The OP even received encouragement to stand her ground, and not let her husband pressure her to stop, even offering her tips on how to do this.
“If this were me… both of my entire refrigerators would be totally jammed full of Milano cookie bags by now.”
“I’d just keep buying more and stuffing them in the fridge until he got the hint to stop removing them.”
“Oh NTA btw.”- AbbyBirb.
“This is exactly the kind of weird fight I love to stumble across in this sub.”
“Something that doesn’t matter really at all, but has turned into a sticking point in a marriage.”
“Keep those cookies cool, kid.”- EntireBroccoli9631.

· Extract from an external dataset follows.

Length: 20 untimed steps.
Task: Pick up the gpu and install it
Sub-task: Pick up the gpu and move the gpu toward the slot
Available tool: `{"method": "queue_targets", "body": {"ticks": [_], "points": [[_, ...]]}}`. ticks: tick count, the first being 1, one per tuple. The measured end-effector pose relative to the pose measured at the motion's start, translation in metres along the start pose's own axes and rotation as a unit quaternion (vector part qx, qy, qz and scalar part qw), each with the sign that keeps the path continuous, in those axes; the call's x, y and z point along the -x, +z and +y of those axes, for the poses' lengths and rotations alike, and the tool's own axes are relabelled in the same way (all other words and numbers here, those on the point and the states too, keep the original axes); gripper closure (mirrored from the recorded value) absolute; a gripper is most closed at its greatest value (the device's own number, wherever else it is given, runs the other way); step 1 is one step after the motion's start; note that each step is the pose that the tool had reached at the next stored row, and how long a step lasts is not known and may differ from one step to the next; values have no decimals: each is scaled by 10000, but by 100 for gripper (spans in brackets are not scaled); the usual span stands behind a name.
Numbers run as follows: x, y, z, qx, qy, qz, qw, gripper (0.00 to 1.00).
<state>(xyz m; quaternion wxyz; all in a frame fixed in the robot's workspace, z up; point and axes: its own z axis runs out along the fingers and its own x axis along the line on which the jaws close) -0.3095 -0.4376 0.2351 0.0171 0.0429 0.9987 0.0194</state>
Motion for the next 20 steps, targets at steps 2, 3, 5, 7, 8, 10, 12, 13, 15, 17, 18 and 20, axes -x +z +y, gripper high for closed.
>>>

“Why is he being such a control freak?”
“Maybe put them in tupperware dish so he doesn’t notice them.”- pixp85.
“I mean why on earth does it offend him so much if he has his own bag outside the fridge.”
“Lol! This is one of those things where I’d escalate it by taking his beer or something that he would only typically have cold and continually moving it out of the fridge until he stops touching your Milanos.”
“Stand your ground!”-Mo-Makes.
Others revealed that they shared the OP’s love of eating Milanos chilled.
“I actually freeze my Milanos – love them like that!”
“Meanwhile, your husband is being completely ridiculous”
“Why does he even care?”- pbc85.
One hopes that this is just a pet peeve of the OP’s husband, and there isn’t a bigger underlying issue.